_TASK STATEMENT_. From the first line of the listing below to the line containing "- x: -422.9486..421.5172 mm", write out everything exactly. No pictures.

_DATA EXTRACT_.
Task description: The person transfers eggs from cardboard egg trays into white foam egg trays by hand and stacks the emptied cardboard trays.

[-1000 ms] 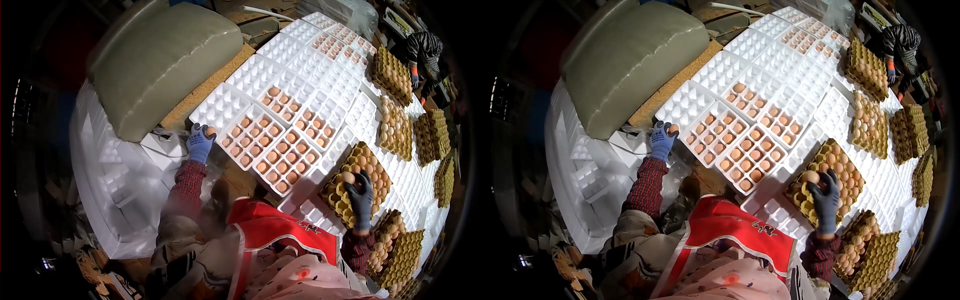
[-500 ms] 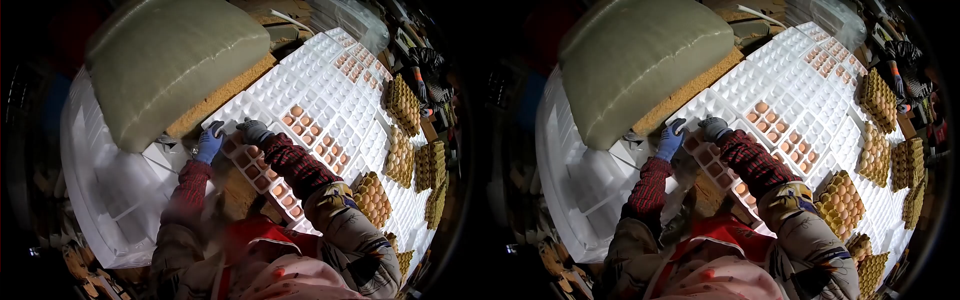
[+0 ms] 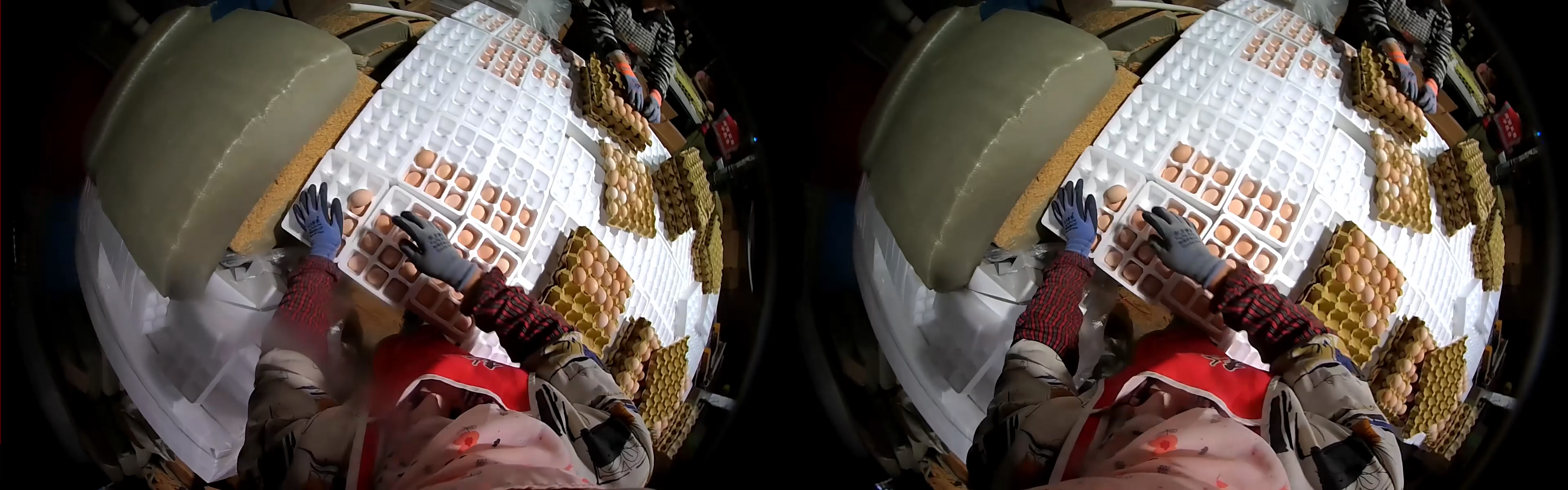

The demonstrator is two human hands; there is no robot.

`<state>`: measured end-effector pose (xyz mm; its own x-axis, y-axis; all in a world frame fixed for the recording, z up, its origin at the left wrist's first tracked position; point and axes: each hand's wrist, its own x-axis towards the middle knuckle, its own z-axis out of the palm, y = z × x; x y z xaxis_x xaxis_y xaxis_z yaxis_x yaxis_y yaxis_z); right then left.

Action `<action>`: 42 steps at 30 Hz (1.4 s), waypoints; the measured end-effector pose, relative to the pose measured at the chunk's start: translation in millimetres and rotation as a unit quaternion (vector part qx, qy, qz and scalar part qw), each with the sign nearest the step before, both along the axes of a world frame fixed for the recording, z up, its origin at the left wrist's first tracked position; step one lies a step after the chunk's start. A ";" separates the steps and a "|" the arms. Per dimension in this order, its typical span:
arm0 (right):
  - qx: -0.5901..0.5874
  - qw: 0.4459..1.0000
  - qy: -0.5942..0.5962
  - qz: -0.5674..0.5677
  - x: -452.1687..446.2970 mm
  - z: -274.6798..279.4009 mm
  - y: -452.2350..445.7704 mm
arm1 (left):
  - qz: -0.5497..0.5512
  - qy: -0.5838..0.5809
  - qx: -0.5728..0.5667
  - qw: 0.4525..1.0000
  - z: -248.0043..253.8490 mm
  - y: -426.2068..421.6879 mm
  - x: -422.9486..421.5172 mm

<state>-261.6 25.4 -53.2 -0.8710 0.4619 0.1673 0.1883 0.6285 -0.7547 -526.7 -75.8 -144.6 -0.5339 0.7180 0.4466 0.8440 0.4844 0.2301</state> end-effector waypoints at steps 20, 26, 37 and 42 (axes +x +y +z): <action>0.214 0.838 -0.122 -0.487 380.6 58.6 -19.5 | -0.351 -0.367 0.068 0.859 59.1 128.4 203.0; 0.224 0.887 -0.183 -0.360 395.3 33.3 44.6 | -0.604 -0.117 -0.115 0.780 124.6 155.6 444.4; 0.172 0.863 -0.301 -0.367 419.7 55.5 37.5 | -0.510 -0.453 -0.175 0.710 122.1 210.8 447.8; 0.137 0.873 -0.313 -0.348 438.4 55.1 48.3 | -0.507 0.092 -0.279 0.810 114.3 216.0 489.7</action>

_RESPONSE AREA_.
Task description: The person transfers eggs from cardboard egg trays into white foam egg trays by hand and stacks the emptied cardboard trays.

[-1000 ms] 
[-500 ms] 
[+0 ms] 

The demonstrator is two human hands; there is no robot.

`<state>`: measured end-effector pose (xyz mm; its own x-axis, y-axis; all in a world frame fixed for the recording, z up, its origin at the left wrist's first tracked position; point and axes: each hand's wrist, its own x-axis towards the middle knuckle, its own z-axis out of the palm, y = z × x; x y z xaxis_x xaxis_y xaxis_z yaxis_x yaxis_y yaxis_z); right then left.

Action `<action>`: 42 steps at 30 Hz (1.4 s), waypoints; the measured end-effector pose, relative to the pose measured at the chunk's start: translation in millimetres and rotation as a unit quaternion (vector part qx, qy, qz and scalar part qw), each with the sign nearest the step before, both along the axes of a world frame fixed for the recording, z up, its origin at the left wrist's first tracked position; step one lies a step after the chunk's start. A ";" separates the steps and a "|" the arms. Per dimension in this order, its typical span:
arm0 (right):
  - qx: -0.5901..0.5874
  - qw: 0.4459..1.0000
  - qy: -0.5942..0.5962
  - qz: -0.5674..0.5677
  - x: -452.1687..446.2970 mm
  - z: -274.6798..279.4009 mm
  - y: -452.2350..445.7704 mm
arm1 (left):
  - qz: -0.5497..0.5512
  - qy: -0.5838..0.5809
  - qx: -0.5728..0.5667
  - qw: 0.4525..1.0000
  - z: -248.0043..253.8490 mm
  - y: -426.2068..421.6879 mm
  - x: -422.9486..421.5172 mm

The given output is the complete response.